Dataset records
*** Block opens ***

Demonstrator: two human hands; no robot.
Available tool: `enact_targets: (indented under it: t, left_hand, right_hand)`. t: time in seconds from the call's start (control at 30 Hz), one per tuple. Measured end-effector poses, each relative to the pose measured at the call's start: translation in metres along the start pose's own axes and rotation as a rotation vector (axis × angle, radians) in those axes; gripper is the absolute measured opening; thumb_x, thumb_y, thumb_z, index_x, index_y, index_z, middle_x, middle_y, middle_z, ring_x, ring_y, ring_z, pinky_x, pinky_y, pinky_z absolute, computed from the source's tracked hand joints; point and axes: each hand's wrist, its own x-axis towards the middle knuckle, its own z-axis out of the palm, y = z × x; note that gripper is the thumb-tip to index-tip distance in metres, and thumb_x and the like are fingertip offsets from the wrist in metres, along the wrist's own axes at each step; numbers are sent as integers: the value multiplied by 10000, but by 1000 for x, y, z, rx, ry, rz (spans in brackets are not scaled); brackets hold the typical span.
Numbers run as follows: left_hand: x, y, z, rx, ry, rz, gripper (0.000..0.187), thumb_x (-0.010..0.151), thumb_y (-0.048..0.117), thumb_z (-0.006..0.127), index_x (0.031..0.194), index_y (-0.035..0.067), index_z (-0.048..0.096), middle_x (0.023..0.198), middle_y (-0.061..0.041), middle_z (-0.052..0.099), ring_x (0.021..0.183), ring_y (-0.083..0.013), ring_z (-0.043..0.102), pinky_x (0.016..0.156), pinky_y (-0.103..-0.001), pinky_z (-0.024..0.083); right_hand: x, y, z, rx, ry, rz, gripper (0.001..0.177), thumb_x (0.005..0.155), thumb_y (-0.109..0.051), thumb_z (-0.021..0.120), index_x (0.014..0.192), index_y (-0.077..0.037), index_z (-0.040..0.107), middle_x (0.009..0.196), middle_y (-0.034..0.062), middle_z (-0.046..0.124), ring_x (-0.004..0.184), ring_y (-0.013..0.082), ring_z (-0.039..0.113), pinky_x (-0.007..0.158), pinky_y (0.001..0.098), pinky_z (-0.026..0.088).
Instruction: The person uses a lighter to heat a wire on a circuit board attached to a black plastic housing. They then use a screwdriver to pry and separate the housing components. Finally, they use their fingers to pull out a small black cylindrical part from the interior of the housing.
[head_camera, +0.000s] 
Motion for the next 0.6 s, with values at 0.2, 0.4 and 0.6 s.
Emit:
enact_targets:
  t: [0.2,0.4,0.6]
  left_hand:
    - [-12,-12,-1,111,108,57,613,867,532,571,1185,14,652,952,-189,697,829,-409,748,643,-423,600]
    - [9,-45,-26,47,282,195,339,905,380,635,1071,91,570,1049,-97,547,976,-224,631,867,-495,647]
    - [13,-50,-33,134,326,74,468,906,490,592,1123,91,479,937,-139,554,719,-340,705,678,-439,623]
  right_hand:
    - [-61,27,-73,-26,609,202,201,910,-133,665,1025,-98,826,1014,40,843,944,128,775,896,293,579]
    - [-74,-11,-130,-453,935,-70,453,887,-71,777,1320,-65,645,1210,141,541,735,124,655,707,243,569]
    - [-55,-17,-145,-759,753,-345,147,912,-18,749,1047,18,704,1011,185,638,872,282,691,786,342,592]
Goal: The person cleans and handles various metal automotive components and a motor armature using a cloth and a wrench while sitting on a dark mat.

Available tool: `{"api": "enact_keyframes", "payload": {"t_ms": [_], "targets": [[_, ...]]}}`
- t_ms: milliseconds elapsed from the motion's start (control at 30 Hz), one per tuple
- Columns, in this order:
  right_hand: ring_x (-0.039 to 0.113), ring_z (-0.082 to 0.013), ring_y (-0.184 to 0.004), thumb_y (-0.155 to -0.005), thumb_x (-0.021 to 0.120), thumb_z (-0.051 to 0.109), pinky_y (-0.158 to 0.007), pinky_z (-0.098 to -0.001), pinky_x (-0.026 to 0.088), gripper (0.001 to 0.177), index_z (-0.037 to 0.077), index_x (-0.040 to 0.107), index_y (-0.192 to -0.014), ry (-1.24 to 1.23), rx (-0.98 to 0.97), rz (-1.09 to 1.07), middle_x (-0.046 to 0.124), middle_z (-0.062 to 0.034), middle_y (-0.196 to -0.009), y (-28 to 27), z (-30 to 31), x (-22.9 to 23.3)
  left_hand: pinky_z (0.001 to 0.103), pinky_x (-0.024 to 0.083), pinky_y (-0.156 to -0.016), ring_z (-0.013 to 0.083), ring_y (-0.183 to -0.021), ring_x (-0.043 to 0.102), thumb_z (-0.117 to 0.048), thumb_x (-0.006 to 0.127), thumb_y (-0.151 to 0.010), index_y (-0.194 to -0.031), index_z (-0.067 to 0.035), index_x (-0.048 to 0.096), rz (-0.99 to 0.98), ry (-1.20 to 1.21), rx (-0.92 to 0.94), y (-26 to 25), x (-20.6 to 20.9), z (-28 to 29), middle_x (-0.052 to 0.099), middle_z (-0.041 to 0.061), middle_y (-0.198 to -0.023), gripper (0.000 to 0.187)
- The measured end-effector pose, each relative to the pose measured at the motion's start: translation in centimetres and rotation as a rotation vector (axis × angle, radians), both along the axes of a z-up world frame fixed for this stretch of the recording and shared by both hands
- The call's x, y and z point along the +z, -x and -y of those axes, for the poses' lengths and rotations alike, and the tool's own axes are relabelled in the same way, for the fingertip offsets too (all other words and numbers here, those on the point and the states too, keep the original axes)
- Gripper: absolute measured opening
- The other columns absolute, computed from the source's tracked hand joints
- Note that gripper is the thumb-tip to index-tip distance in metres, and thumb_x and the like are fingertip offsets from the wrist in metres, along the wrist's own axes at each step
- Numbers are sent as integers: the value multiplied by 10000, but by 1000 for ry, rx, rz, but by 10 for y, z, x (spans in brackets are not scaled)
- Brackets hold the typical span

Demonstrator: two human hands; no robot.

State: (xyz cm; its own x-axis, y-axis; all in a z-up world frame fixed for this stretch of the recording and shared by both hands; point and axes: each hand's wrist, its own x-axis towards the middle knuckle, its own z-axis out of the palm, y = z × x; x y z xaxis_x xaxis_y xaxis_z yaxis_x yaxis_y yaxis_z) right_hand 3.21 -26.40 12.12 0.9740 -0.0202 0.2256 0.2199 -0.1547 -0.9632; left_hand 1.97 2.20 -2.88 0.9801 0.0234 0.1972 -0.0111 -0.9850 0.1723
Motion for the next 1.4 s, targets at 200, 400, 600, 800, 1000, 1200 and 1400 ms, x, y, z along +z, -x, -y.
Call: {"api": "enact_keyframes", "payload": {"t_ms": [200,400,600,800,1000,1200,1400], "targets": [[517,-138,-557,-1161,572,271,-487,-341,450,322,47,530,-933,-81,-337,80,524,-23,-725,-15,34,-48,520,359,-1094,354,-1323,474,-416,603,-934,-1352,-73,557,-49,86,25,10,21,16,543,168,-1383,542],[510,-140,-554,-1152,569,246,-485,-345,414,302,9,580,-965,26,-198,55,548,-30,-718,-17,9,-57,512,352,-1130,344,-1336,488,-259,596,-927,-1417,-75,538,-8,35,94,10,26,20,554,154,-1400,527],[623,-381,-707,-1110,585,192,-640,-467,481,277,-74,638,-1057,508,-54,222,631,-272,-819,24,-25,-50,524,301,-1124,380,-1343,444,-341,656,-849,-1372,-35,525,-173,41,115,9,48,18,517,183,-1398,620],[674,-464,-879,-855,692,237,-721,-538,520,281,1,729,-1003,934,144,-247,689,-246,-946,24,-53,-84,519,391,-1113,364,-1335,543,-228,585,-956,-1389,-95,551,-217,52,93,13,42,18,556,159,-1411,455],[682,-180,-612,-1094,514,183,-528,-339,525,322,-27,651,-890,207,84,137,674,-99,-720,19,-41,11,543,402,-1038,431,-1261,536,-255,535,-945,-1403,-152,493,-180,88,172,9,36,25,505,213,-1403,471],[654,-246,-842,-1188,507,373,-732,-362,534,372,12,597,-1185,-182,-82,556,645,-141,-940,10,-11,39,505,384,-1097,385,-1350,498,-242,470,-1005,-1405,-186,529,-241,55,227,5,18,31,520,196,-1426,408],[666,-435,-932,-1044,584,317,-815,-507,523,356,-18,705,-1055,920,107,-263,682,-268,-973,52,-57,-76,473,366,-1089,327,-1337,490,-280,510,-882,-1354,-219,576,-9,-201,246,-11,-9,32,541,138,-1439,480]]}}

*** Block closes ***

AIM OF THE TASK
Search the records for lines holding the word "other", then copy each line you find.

RESPONSE AREA
- The call's x, y and z point along the +z, -x and -y of those axes, for the poses' lengths and rotations alike, and the tool's own axes are relabelled in the same way, for the fingertip offsets too (all other words and numbers here, those on the point and the states too, keep the original axes)
- The other columns absolute, computed from the source's tracked hand joints

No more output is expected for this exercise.